Third, what are the boundaries of our expertise, even at present? Researchers can be called upon to provide methodological expertise in a variety of settings: the courtroom, the consulting firm, university administration or as project colleagues. Sociologists have to ascertain their capacity to fill these roles, to have the skills to conclude the project goal, and then strive to make our more technical work understandable to non-sociological audiences. If we are unsure of these abilities, we should consult with our peers and perhaps make a referral, rather than take on the role ourselves.
Fourth, faculty members can be assigned to new teaching responsibilities in areas in which they hold little or no background preparation. The Code is not meant to be used as a "line in the sand," with sociology instructors refusing new class assignments; rather, it is a point from which to negotiate adequate resources (preparation time, research materials) to properly meet new teaching assignments in a changing academy.

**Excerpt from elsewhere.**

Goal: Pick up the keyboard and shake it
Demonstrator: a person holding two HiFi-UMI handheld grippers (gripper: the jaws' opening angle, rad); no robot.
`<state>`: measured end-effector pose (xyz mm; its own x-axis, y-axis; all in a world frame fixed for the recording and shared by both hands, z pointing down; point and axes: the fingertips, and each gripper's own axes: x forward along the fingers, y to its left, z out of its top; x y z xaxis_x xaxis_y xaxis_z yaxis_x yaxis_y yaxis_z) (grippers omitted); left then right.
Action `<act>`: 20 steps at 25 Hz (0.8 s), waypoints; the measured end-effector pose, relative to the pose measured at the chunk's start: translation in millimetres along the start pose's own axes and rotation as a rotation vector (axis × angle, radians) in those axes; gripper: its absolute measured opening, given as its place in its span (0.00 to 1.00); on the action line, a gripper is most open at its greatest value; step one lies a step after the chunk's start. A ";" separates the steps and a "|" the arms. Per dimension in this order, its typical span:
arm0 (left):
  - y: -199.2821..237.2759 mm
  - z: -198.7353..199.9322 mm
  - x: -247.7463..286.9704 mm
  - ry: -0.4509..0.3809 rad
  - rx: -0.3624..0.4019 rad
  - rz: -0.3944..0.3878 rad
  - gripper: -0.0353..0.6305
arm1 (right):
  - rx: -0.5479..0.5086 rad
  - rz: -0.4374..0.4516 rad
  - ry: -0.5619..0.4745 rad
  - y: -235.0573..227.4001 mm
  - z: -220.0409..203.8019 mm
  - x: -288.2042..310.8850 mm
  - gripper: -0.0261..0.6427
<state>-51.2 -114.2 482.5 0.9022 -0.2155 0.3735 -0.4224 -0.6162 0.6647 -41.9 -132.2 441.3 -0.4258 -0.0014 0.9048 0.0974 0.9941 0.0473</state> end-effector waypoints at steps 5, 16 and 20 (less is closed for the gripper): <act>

Fifth, what are our responsibilities for overseeing the competence of others? As supervisors of students, research assistants, other faculty members and staff, sociologists have the professional responsibility to identify boundaries of competence that are important in creating realistic job descriptions, hiring appropriate candidates, and preparing supervisees to meet changing conditions in the profession. We cannot supervise these changes effectively if we are not ourselves aware of changing disciplinary standards. To expect others to keep up with "the moving target" without ourselves understanding the nature of that target is a disservice to the profession.
All of these situations represent a challenge to maintaining or establishing competence. It is in the intellectual exchange of national or regional professional meetings, through the comments of journal reviewers, or the peer review of teaching strategies, that our competencies are challenged and honed. The ethical practice of sociology hinges on our ability to conduct our work competently.